Please make sure you do not have any other third party services such as firewalld (as I've mention before). Fail2Ban and ModSecurity is fine since they add sub info that's outside of the primary iptables but anything that modifies iptables directly (such as firewalld) will cause problems which is evident to the fact that the firewall status in plesk still shows on but if you check the firewall status via ssh might show it off (the plesk firewall has an internal database to show if it's on or off so if the firewall service is disabled outside of plesk the plesk interface itself will not reflect). Thus why I said to make sure all is good and if all is good then there might be someone lurking inside your servers and you would need a deeper dive. Always look through your logs too as it might give you a clue. It's also possible that someone set up a cron job to do something stupid which hopefully logs should point you that that too.

 

[jola]

Thanks, I will continue to monitor these servers closely. It is difficult to debug something when it is working again. I have tried to look in the logs in /var/log/sw-cp-server but I could not find anything that could explain this.

Do you have any recommendation on which logs I should look at to find what might cause the Firewall to stop working?

 

[jola]

Please make sure you do not have any other third party services such as firewalld

I have not done anything with firewalld as far as I can remember. However, I seem to have this service running on my servers:

# systemctl list-units --type=service --state=active | grep firewalld
firewalld.service loaded active running firewalld - dynamic firewall daemon

# systemctl status firewalld
● firewalld.service - firewalld - dynamic firewall daemon
Loaded: loaded (/usr/lib/systemd/system/firewalld.service; enabled; preset: enabled)
Active: active (running) since Tue 2025-01-07 22:39:29 CET; 1 day 12h ago
Docs: man:firewalld(1)
Main PID: 900 (firewalld)
Tasks: 2 (limit: 349551)
Memory: 45.2M
CPU: 336ms
CGroup: /system.slice/firewalld.service
└─900 /usr/bin/python3 -s /usr/sbin/firewalld --nofork --nopid

Should firewalld not be running at all on my servers?

 

[jola]

Should firewalld not be running at all on my servers?

I'm responding to myself here. Apparently it is not good to both have the firewalld service and the Plesk Firewall active at the same time, see for example (Plesk for Linux) The Plesk Firewall.

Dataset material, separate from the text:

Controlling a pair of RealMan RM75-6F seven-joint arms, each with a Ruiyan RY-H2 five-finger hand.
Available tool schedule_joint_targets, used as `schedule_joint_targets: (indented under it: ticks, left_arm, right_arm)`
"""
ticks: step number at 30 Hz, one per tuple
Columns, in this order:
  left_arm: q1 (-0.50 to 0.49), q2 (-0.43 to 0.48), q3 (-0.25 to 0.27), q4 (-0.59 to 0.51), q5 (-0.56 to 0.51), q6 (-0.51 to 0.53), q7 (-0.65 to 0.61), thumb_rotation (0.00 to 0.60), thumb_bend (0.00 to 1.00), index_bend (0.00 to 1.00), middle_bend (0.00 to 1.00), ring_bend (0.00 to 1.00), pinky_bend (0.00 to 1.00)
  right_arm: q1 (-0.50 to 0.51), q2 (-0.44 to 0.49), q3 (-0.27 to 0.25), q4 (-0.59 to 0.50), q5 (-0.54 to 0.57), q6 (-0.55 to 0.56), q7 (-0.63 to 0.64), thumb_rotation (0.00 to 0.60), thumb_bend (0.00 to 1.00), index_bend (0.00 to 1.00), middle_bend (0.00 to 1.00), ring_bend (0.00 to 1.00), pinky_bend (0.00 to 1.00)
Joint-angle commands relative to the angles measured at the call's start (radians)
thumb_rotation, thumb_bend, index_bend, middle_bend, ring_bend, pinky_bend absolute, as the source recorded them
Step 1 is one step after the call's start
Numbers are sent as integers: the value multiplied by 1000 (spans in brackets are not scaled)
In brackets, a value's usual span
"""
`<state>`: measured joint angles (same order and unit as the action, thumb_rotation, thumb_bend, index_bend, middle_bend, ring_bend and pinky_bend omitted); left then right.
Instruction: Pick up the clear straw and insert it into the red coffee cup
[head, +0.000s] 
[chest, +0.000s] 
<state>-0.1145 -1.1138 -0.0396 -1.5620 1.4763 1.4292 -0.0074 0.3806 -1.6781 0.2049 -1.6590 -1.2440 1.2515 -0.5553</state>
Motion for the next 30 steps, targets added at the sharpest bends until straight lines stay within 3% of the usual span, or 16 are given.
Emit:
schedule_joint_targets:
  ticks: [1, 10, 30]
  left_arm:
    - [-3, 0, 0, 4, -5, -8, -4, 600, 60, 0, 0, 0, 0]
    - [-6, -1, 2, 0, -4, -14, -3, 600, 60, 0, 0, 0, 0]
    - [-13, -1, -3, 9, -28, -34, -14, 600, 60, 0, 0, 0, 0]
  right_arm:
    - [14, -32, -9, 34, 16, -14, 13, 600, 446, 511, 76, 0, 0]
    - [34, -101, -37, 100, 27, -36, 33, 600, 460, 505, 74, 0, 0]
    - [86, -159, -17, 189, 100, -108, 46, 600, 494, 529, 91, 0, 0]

However, only one of my two servers that had problems with the firewall actually had the firewalld service active, the new AlmaLinux 9.5 server. I have now disabled firewalld also on this server with:

# systemctl stop firewalld
# systemctl disable firewalld

Note that the Plesk Firewall stopped working when I did this so I had to disable and re-enable it again in the web interface to get it up and running again.

Since only one of my problematic servers had the firewalld service running I doubt if it was only this that caused my problems, but it was good to find out that one of the serves did indeed have the firewalld active, so that potential problem is now at least gone.